══ DATA SHOWN

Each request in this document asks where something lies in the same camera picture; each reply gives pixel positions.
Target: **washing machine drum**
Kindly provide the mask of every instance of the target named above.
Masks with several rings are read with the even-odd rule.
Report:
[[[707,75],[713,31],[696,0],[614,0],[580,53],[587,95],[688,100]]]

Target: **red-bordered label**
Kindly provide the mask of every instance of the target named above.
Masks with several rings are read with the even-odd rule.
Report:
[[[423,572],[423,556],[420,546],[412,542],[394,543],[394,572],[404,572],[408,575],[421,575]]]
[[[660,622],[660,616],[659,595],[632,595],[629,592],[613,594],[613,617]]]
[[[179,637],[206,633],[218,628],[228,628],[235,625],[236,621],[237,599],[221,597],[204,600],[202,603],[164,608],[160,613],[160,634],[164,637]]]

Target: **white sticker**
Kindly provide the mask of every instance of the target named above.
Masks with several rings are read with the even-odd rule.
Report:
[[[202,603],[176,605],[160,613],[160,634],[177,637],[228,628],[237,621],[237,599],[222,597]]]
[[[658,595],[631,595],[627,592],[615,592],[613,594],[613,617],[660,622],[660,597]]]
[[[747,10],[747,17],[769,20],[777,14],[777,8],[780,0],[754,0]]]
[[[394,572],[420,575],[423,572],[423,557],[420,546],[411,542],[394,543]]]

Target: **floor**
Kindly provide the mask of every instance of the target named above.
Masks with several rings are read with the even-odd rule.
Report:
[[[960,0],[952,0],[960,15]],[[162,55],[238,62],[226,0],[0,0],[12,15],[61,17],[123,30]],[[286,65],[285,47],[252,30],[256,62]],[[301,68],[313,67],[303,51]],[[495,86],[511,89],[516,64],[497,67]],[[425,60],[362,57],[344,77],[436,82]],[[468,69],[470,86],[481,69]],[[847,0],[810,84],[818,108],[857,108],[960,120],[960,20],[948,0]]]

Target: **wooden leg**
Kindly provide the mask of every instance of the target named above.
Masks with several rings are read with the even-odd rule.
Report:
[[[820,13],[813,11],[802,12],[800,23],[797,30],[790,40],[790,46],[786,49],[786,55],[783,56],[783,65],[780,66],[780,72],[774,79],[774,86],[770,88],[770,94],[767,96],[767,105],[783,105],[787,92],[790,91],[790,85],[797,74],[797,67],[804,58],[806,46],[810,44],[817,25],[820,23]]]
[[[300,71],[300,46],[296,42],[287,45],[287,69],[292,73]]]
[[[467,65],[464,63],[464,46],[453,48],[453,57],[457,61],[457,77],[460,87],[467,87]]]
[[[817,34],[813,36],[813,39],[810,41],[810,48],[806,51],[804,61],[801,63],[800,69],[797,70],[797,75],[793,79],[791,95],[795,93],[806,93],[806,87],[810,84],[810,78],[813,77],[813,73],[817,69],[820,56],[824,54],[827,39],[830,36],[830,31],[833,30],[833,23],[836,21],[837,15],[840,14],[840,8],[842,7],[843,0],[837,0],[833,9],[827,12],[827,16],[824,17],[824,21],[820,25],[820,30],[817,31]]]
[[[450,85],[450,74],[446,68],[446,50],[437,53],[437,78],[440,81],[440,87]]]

════

▶ EXERCISE DESCRIPTION
All records above must be set down exactly, please.

▶ FINAL ANSWER
Each request in this document asks where something lies in the same camera picture; each reply gives pixel positions.
Target: **washing machine drum**
Kindly provide the mask of every instance of the target named above.
Masks with several rings are read with the even-odd rule.
Report:
[[[707,75],[713,31],[696,0],[614,0],[580,53],[587,95],[688,100]]]

Target: **red-bordered label**
Kindly provide the mask of every instance of the target named above.
Masks with several rings are read with the even-odd rule.
Report:
[[[423,572],[423,556],[420,546],[412,542],[394,543],[394,572],[404,572],[408,575],[421,575]]]
[[[660,622],[660,616],[659,595],[632,595],[629,592],[613,594],[613,617]]]
[[[179,637],[206,633],[218,628],[228,628],[235,625],[236,621],[237,599],[221,597],[204,600],[202,603],[164,608],[160,613],[160,634],[164,637]]]

Target: **white sticker**
Kindly provide the mask of every instance of the target named above.
Masks with several rings are read with the even-odd rule.
Report:
[[[202,603],[176,605],[160,613],[160,634],[177,637],[228,628],[237,621],[237,599],[222,597]]]
[[[658,595],[631,595],[627,592],[615,592],[613,594],[613,617],[660,622],[660,597]]]
[[[747,10],[747,17],[769,20],[777,14],[777,8],[780,0],[754,0]]]
[[[394,572],[420,575],[423,572],[423,557],[420,546],[411,542],[394,543]]]

Target: **floor**
Kindly provide the mask of every instance of the target named above.
Masks with several rings are read with the even-odd rule.
Report:
[[[960,0],[952,0],[960,15]],[[162,55],[238,62],[226,0],[0,0],[12,15],[61,17],[123,30]],[[286,65],[285,47],[252,30],[256,62]],[[301,68],[313,67],[303,51]],[[495,86],[511,89],[516,64],[497,67]],[[425,60],[362,57],[344,77],[436,82]],[[468,69],[470,86],[481,69]],[[847,0],[810,84],[818,108],[857,108],[960,120],[960,20],[948,0]]]

Target: **wooden leg**
Kindly provide the mask of every instance of the target named above.
Masks with several rings are read with the even-odd rule.
Report:
[[[820,13],[813,11],[802,12],[800,23],[797,30],[790,40],[790,46],[786,49],[786,55],[783,56],[783,65],[780,66],[780,72],[774,79],[774,86],[770,88],[770,94],[767,96],[767,105],[783,105],[787,92],[790,91],[790,85],[797,74],[797,67],[804,58],[806,46],[810,44],[817,25],[820,23]]]
[[[300,71],[300,46],[296,42],[287,45],[287,69],[292,73]]]
[[[467,65],[464,63],[464,46],[453,48],[453,57],[457,61],[457,77],[460,87],[467,87]]]
[[[817,34],[813,36],[813,39],[810,41],[810,48],[806,51],[804,61],[801,63],[800,69],[797,70],[797,75],[793,79],[791,95],[795,93],[806,93],[806,87],[810,84],[810,78],[813,77],[813,73],[817,69],[820,56],[824,54],[827,39],[830,36],[830,31],[833,30],[833,23],[836,21],[837,15],[840,14],[840,8],[842,7],[843,0],[837,0],[833,9],[827,12],[827,16],[824,17],[824,21],[820,25],[820,30],[817,31]]]
[[[450,85],[450,74],[446,68],[446,50],[437,53],[437,78],[440,81],[440,87]]]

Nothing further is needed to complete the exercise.